**Material shown**.
╭──
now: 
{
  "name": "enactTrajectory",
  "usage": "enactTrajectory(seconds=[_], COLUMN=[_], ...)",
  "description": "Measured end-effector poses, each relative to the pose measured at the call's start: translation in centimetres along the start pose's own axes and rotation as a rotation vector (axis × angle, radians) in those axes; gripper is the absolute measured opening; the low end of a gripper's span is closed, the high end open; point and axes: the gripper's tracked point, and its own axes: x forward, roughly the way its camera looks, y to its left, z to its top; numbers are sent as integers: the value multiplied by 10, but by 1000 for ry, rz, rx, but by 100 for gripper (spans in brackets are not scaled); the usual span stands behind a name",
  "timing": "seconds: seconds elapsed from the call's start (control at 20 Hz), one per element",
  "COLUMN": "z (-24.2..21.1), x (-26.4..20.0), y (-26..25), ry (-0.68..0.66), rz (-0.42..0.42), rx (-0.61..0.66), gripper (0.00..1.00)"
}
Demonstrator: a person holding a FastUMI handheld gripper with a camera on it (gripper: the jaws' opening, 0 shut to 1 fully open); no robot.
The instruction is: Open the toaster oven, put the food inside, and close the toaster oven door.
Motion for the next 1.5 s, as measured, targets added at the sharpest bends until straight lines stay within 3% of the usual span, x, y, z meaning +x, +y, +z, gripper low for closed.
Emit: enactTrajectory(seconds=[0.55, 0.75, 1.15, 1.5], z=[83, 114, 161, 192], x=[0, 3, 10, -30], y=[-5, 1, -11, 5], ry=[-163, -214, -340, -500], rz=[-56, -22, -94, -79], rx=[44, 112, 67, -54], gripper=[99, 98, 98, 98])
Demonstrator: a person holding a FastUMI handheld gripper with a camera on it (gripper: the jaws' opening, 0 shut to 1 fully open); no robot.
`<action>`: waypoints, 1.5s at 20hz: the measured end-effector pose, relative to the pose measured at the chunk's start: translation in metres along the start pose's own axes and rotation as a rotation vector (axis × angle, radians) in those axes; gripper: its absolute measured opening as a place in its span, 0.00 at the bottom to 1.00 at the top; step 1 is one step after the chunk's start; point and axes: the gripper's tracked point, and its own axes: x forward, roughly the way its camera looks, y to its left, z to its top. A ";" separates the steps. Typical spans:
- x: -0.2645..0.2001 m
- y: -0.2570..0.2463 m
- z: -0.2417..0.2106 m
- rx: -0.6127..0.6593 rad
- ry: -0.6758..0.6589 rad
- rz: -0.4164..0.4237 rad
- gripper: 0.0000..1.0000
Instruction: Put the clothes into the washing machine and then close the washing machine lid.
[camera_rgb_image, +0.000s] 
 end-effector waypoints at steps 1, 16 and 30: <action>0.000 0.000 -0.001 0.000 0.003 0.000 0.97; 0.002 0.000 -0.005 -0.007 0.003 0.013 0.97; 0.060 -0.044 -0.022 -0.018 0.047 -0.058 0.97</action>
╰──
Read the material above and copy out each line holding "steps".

`<action>`: waypoints, 1.5s at 20hz: the measured end-effector pose, relative to the pose measured at the chunk's start: translation in metres along the start pose's own axes and rotation as a rotation vector (axis × angle, radians) in those axes; gripper: its absolute measured opening as a place in its span, 0.00 at the bottom to 1.00 at the top; step 1 is one step after the chunk's start; point and axes: the gripper's tracked point, and its own axes: x forward, roughly the way its camera looks, y to its left, z to its top. A ";" separates the steps. Typical spans:
 end-effector waypoints at steps 1, 16 and 30: <action>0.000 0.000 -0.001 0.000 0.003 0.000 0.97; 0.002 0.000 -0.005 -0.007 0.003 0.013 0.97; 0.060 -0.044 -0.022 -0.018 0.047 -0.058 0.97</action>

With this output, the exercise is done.